Sistem pemeliharaan akan sangat menentukan perkembangan itik di
indonesia. Kebutuhan bibit tidak dapat dipenuhi melalui pemeliharaan itik secara
tradisional, melainkan harus secara intensif. Sementara perubahan sistem budidaya
dari sistem tradisional menjadi sistem intensif perlu didukung dengan ketersediaan
teknologi dengan memerhatikan prinsip manajemen usaha peternakan modern,
berorientasi agribisnis, dan berwawasan lingkungan untuk mencapai keuntungan yang
optimal.
1.2 Tujuan
1. Untuk mengetahui perkembangan itik di Indonesia.

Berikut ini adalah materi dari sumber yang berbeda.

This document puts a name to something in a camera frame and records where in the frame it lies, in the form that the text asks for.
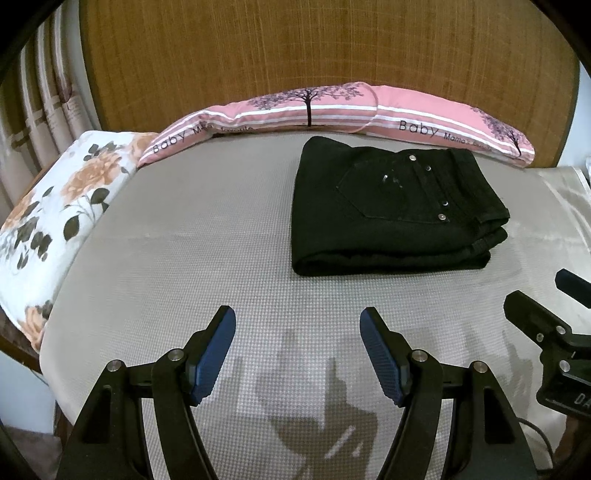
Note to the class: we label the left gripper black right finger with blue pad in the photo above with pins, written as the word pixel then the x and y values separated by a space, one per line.
pixel 486 440

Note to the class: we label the pink striped Baby pillow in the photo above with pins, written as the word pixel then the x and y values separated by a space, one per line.
pixel 424 118

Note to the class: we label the beige striped curtain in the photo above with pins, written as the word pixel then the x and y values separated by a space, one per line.
pixel 46 102

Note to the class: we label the beige woven bed mat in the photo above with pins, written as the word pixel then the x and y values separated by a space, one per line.
pixel 297 397

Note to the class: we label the floral white pillow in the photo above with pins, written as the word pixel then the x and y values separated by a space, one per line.
pixel 43 234

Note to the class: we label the pink striped tree pillow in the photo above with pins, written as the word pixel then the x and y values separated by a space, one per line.
pixel 348 106

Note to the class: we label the black denim pants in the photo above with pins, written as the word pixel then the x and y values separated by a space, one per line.
pixel 366 210

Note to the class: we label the white dotted bedsheet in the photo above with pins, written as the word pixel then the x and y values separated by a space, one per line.
pixel 587 169

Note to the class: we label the wooden headboard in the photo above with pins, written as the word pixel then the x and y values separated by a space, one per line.
pixel 151 62

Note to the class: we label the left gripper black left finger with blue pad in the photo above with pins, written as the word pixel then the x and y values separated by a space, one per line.
pixel 109 438

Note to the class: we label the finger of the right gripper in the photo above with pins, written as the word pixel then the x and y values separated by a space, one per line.
pixel 574 286
pixel 538 323

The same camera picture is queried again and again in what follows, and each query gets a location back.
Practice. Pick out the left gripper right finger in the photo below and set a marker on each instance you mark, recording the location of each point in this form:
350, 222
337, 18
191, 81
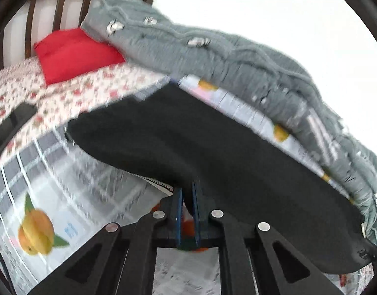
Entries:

2. Untuk mengetahui kendala dalam perkembangan itik.
3. Untuk mengetahui cara yang dilakukan dalam mendukung perkembangan itik.
II
PENDAHULUAN
2.1 Perkembangan Itik di Indonesia
Ternak itik walaupun bukan ternak asli Indonesia, sudah bisa menyesuaikan
diri dengan keadaan alam Indonesia. Hal itu dapat disaksikan pada adanya
penyebaran ternak itik ke seluruh wilayah Indonesia. Itik dapat lebih mudah
dipelihara. Itik dapat dipelihara di tempat-tempat yang kotor, seperti di sawah, sungai,
atau kolam. Itik merupakan jenis ternak unggas yang sudah lama dikenal oleh
masyarakat Indonesia. Di beberapa daerah, itik telah dikembangkan sebagai
komoditas ternak yang mampu menopang kehidupan peternak, bukan lagi sebagai
usaha sampingan, tetapi sudah menjadi usaha pokok.
Di Indonesia sendiri itik diperkenalkan pada abad VII oleh orang India.

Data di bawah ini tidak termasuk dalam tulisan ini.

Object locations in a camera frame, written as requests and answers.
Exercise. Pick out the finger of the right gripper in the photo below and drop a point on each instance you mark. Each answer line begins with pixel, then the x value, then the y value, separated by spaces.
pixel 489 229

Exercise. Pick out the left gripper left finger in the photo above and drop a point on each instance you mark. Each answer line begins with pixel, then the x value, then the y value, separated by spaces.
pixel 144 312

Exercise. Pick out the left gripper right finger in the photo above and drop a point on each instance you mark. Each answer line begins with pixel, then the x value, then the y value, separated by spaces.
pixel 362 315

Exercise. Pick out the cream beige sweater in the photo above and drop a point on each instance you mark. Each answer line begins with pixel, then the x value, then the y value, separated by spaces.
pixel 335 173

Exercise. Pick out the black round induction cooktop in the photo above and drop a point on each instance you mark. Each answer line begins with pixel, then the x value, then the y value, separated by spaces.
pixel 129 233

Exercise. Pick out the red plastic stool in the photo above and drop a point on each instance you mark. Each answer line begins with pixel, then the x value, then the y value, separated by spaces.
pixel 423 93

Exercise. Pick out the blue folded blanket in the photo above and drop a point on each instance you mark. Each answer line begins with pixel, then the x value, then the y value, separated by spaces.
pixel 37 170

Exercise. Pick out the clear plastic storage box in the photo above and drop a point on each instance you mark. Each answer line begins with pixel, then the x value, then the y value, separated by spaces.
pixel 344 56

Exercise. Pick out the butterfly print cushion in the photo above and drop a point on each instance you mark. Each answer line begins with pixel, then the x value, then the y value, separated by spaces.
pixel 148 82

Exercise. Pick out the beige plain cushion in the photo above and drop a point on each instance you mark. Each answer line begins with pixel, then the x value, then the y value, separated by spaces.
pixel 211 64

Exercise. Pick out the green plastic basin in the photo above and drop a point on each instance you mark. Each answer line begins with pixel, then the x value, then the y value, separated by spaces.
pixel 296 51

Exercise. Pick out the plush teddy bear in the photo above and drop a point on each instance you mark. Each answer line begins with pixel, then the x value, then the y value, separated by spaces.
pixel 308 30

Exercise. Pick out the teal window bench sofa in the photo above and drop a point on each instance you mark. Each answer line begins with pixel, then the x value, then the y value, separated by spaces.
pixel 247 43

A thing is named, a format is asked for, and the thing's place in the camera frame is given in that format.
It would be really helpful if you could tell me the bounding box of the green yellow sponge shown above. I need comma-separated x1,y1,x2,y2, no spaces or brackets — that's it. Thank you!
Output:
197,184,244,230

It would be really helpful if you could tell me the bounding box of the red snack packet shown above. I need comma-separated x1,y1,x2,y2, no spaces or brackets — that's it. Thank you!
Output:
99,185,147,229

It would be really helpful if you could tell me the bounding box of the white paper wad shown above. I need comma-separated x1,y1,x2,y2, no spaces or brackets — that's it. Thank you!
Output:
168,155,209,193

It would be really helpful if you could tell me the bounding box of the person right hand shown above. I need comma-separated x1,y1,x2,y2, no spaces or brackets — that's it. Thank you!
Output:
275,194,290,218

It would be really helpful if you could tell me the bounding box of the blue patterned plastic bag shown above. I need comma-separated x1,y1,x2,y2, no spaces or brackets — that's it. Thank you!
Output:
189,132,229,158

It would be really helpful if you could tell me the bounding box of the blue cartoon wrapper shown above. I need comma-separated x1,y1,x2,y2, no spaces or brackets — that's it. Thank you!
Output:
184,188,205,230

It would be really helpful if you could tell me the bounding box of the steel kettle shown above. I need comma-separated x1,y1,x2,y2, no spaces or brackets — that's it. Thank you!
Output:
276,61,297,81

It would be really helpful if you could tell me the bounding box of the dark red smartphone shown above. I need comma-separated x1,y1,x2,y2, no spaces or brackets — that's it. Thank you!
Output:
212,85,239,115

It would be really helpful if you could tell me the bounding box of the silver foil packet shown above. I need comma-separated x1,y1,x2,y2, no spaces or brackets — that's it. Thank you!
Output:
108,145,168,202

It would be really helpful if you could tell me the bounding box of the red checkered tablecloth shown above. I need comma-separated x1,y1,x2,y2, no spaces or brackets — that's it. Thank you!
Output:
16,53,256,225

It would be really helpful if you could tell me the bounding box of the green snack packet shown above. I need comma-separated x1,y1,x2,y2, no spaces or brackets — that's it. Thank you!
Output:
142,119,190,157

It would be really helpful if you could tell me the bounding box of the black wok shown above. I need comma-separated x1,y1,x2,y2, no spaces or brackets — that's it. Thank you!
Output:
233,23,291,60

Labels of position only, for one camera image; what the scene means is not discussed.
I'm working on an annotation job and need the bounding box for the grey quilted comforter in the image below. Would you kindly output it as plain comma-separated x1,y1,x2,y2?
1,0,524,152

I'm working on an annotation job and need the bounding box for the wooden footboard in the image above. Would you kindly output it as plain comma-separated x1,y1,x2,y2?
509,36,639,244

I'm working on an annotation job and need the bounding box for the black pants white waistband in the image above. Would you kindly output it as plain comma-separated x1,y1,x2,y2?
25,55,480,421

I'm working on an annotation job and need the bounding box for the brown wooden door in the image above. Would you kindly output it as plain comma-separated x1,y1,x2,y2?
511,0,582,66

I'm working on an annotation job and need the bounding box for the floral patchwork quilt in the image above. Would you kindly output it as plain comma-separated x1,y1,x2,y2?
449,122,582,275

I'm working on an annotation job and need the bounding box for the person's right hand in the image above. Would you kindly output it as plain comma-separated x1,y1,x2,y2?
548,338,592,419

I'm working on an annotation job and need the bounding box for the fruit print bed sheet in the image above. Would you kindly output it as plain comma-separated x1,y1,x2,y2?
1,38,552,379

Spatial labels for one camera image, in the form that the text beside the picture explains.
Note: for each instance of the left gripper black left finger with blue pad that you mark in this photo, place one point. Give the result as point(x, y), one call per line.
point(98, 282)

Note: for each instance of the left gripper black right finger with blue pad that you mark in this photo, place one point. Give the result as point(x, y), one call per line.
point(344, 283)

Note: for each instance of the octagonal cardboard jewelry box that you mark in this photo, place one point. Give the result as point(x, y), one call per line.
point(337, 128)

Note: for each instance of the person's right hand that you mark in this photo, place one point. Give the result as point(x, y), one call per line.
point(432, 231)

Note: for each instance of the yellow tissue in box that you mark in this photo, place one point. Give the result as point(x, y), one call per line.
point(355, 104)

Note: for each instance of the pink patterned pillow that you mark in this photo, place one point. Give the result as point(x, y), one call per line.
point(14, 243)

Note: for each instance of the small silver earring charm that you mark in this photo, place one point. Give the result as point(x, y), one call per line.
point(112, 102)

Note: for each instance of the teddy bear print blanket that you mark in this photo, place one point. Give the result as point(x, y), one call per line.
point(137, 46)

Sebenarnya orang-orang India ini merupakan tukang bangunan yang sengaja
didatangkan oleh Raja Syailendra untuk membangun candi-candi hindu dan budha di
Indonesia. Ada beberapa mitos bahwa yang mendorong itik untuk dibudidayakan
adalah ritual keagamaan seperti yang dilakukan masyarakat Bali yang menggunakan
itik sebagai salah satu sajian pelengkap upacara keagaman.
Sejarah perkembangan itik sangat pesat terutama pada jaman keemas kerajaan
Majapahit menjadi awal penyebaran itik mulai dikenal luas di Indonesia seperti di
Kalimantan, Sumatra, Sulawesi dan Bali. Bahkan pemerintah Belanda pun ikut andil
dalam penyebaran itik-itik di Indonesia, melalui kuli-kuli kontrak yang mereka
mukimkan di Sumatra pada tahun 1920 khususnya di daerah Lampung dan Deli.

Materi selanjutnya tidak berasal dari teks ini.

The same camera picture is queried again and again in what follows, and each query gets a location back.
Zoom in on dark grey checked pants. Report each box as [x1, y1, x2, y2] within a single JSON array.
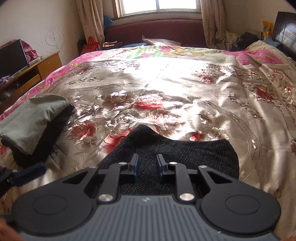
[[98, 125, 239, 195]]

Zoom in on black clothing heap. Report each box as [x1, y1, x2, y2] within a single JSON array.
[[231, 32, 259, 52]]

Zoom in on black folded garment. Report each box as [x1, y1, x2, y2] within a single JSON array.
[[1, 104, 74, 169]]

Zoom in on grey green folded garment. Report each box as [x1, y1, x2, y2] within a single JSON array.
[[1, 94, 70, 155]]

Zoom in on wooden side cabinet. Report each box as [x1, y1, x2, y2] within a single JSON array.
[[1, 52, 62, 114]]

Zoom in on floral satin bedspread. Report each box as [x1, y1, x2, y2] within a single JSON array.
[[1, 41, 295, 237]]

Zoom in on black monitor screen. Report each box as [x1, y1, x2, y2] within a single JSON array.
[[0, 39, 29, 78]]

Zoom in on pink cloth on cabinet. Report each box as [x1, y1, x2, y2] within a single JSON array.
[[0, 39, 40, 63]]

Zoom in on red plastic bag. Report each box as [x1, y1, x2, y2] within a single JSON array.
[[80, 36, 99, 55]]

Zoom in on maroon padded bench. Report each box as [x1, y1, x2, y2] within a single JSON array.
[[105, 19, 207, 48]]

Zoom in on beige window curtain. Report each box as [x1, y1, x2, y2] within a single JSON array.
[[76, 0, 105, 49]]

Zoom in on right beige curtain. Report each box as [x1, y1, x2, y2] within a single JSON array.
[[200, 0, 227, 50]]

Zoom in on yellow orange snack bag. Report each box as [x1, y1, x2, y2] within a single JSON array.
[[262, 21, 273, 40]]

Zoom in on dark wooden headboard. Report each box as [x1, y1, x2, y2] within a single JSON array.
[[272, 11, 295, 59]]

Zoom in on window with white frame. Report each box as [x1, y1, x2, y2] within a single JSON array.
[[114, 0, 201, 17]]

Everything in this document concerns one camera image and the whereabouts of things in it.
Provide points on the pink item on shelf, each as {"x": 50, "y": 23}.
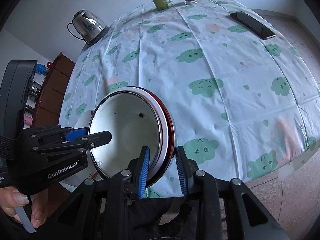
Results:
{"x": 28, "y": 120}

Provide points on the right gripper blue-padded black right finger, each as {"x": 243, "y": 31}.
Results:
{"x": 198, "y": 185}

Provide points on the person's left hand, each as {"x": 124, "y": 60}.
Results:
{"x": 11, "y": 198}

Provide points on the white enamel bowl red rim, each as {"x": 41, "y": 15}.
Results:
{"x": 135, "y": 117}

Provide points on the black smartphone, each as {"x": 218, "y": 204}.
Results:
{"x": 254, "y": 25}

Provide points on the brown wooden cabinet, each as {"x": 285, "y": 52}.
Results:
{"x": 48, "y": 105}

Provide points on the glass electric kettle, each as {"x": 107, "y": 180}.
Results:
{"x": 89, "y": 26}

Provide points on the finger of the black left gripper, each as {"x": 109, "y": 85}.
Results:
{"x": 89, "y": 141}

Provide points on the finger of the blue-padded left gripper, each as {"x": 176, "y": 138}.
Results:
{"x": 74, "y": 134}

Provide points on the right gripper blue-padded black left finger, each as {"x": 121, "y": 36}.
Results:
{"x": 128, "y": 184}

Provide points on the blue bottle on cabinet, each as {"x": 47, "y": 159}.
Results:
{"x": 42, "y": 69}

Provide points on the cloud-print white tablecloth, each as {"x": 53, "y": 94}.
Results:
{"x": 243, "y": 107}

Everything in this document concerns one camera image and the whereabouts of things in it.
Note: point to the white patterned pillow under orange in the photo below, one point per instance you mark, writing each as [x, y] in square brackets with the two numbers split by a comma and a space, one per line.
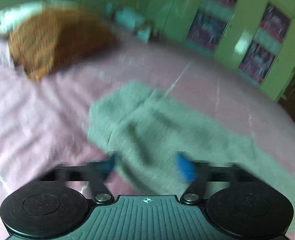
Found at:
[11, 17]

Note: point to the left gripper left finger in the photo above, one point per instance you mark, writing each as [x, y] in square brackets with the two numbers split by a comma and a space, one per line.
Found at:
[97, 172]

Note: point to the grey-green pants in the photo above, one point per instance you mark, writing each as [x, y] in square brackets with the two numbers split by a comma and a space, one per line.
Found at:
[147, 129]

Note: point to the upper right poster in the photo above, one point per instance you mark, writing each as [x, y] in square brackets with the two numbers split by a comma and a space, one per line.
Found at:
[275, 22]

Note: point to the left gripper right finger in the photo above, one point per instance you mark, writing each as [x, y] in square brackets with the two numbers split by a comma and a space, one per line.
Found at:
[196, 174]

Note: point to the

Saat ini penyebaran dan pengembangan ternak itik di wilayah Indonesia
seperti Jawa, Kalimantan Selatan, Sumatera, Sulawesi dan Bali. Dan banyak terpusat
di beberapa daerah seperti Sumatera (Nangroe Aceh Darusalam, Sumatera Utara dan
Sumatera Selatan), pulau Jawa ( Cirebon, Jawa Barat, Brebes, Tegal (Jawa Tengah)
dan Mojosari (Jawa Timur), Kalimantan HSU- Kalimantan Selatan), Sulawesi Selatan
serta Bali (Pius, 2007). Indonesia adalah salah satu diantara negara-negara yang
memiliki populasi itik ketiga terbesar di dunia.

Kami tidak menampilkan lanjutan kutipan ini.